How the Detroit Lions Stayed Alive in NFC Playoff Race After Win Over Cowboys
We hear enough about NFL playoff predictors and simulators this time of year that pondering permutations sometimes brings the sensory overload of a back-and-forth game.
In that spirit, here’s one stat feeding those machines that surprisingly hasn’t shattered them: The Detroit Lions have won their past 15 games following a loss.
Thursday’s 44-30 home win against the Dallas Cowboys marked the latest victory to fit the bill. Detroit shined in all three phases, with a turnover-hungry defense and running back Jahmyr Gibbs paving the way.
ESPN Analytics show the Lions’ odds to make the NFC playoffs vaulted to 56% from 43% as a result. The best way to keep that figure climbing is to continue winning, naturally, but also to tune such prognostications out.
Dan Campbell praises his team’s ability to do just that. The Lions coach who infamously spoke of kicking teeth and biting kneecaps amid adversity upon taking the job in 2021 now lauds the locker room’s even keel.

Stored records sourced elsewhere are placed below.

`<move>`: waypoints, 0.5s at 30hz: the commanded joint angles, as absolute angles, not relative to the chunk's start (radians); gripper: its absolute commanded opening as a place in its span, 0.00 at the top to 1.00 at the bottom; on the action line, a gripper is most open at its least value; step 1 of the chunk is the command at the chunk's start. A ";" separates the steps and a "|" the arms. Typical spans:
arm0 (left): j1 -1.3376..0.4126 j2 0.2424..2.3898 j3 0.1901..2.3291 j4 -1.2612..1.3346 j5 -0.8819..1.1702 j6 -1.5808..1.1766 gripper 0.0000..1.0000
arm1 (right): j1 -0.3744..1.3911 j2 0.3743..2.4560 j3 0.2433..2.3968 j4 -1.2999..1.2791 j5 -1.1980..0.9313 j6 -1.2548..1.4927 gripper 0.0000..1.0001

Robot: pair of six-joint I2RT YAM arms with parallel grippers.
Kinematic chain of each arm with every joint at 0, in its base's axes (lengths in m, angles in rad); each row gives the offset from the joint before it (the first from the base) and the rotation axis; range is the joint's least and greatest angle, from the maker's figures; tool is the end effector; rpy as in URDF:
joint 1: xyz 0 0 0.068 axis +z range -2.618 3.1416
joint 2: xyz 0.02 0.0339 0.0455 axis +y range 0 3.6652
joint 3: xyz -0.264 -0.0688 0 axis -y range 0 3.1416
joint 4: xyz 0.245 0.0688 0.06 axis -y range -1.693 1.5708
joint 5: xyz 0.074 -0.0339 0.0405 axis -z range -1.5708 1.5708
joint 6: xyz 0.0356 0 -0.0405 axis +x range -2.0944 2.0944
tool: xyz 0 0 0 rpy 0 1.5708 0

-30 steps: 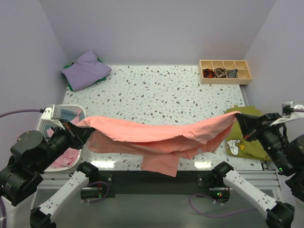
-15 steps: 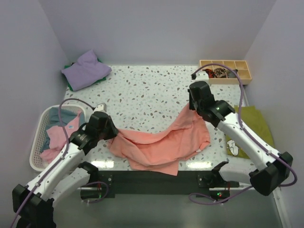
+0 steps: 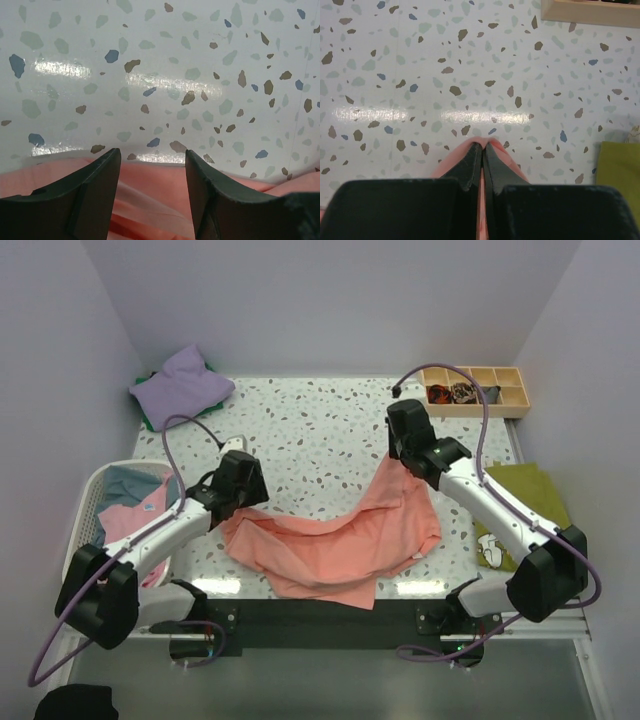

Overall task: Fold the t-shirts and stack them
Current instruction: Flatten out the tshirt

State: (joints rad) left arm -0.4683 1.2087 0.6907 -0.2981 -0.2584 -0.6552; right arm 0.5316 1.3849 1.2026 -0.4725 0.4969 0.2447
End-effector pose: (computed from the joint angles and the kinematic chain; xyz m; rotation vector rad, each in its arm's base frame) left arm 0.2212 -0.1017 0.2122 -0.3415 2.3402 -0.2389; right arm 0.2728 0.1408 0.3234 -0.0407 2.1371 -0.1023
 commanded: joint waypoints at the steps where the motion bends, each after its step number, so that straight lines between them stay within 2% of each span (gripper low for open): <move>1: -0.485 1.239 0.761 -0.264 -0.239 -0.612 0.41 | 0.520 1.350 1.221 -0.419 0.483 0.238 1.00; 8: -0.535 1.135 0.798 -0.394 -0.158 -0.597 0.36 | 0.518 1.269 1.186 -0.436 0.483 0.242 1.00; 15: -0.589 1.086 0.825 -0.540 -0.241 -0.561 0.33 | 0.517 1.230 1.163 -0.451 0.469 0.256 1.00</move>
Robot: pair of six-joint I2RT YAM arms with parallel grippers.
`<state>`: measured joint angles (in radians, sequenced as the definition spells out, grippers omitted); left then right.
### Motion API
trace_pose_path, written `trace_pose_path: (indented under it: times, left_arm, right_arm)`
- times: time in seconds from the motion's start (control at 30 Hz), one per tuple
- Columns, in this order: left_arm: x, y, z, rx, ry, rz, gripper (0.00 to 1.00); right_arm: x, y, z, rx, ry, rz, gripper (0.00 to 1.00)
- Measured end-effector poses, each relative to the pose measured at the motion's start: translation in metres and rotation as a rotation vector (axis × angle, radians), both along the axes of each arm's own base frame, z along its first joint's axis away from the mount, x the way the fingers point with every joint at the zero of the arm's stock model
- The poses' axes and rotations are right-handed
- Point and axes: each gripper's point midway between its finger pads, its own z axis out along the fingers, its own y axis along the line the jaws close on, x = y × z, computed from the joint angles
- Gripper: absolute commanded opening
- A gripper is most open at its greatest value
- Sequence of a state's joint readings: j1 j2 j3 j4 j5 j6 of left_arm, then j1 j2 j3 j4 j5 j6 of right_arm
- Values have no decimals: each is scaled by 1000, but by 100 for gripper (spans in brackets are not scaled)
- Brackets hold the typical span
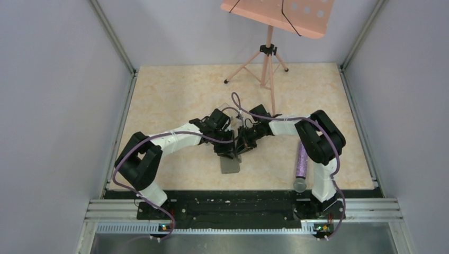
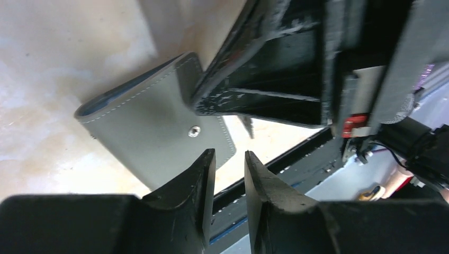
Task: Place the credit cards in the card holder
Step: Close the card holder at the center of the board.
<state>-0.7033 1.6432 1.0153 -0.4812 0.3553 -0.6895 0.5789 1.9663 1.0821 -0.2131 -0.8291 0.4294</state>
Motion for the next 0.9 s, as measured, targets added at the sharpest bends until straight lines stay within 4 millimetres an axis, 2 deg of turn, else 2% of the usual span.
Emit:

Hmm. Observing opponents’ teeth and kneecaps and astutely devising how to exploit them next time may not sound as savage, but it works. Detroit (8-5) remained the No. 8 seed in the conference and kept pace in the hunt for a third straight NFC North title by handling the Cowboys in a de facto playoff game.
“These guys do a great job of – they take it for what it is,” Campbell said. “They don’t get panicked. They don’t get panicked. They don’t make something out of it that it’s not. Don’t make more of it than it needs to be. There’s a reason why you’re not able to win the game and here’s what it is. Is it correctable? Yes, it’s correctable. Well, this is what we got to do moving forward.”
Dallas (6-6-1) had won three straight, including narrow home victories against returning Super Bowl combatants Philadelphia and Kansas City over a four-day span.
The KC win came on Thanksgiving, hours after the Lions lost to the visiting Green Bay Packers by a touchdown. Wide receiver Amon-Ra St. Brown (ankle) left the game in the first quarter but returned in a big way against the Cowboys with six catches for 92 yards.
"I feel like availability is your best ability at the end of the day, so my job is to go out there and make plays and be on that field,” St. Brown said. “It's what they pay me to do, so I was going to do whatever it takes to be out there."
Whether it’s Brown, linebacker Al-Quadin Muhammad or any other Lion with or without a hyphenated first name, fans will have a difficult time dodging Detroit down the stretch.
The team’s next two games – at the Los Angeles Rams in Week 15 and against Pittsburgh the following week – both rate 4:25 p.m. Eastern kickoffs. Then comes a visit to Minnesota on Christmas Day ahead of a Week 18 flex game at Chicago that could carry win-or-go-home implications.
The Bears are surprise NFC North leaders at 9-3, a half-game ahead of the 8-3-1 Packers. The rivals meet Sunday in Green Bay, then again in Chicago 13 days later.
Meanwhile, similar situations will play out in the NFC South and West as division leaders and their nearest pursuers meet aplenty in the final month.
Playoff positioning will be up for grabs. Postseason percentages could peak or plummet. The Lions, though, won’t get too high or low, as Thursday proved.
“I think when those losses happen, they suck,” quarterback Jared Goff said, “but we do as good a job as any team of learning from that and coming back the next week and putting our head down.”
It sure shifts the other guy's kneecaps into view.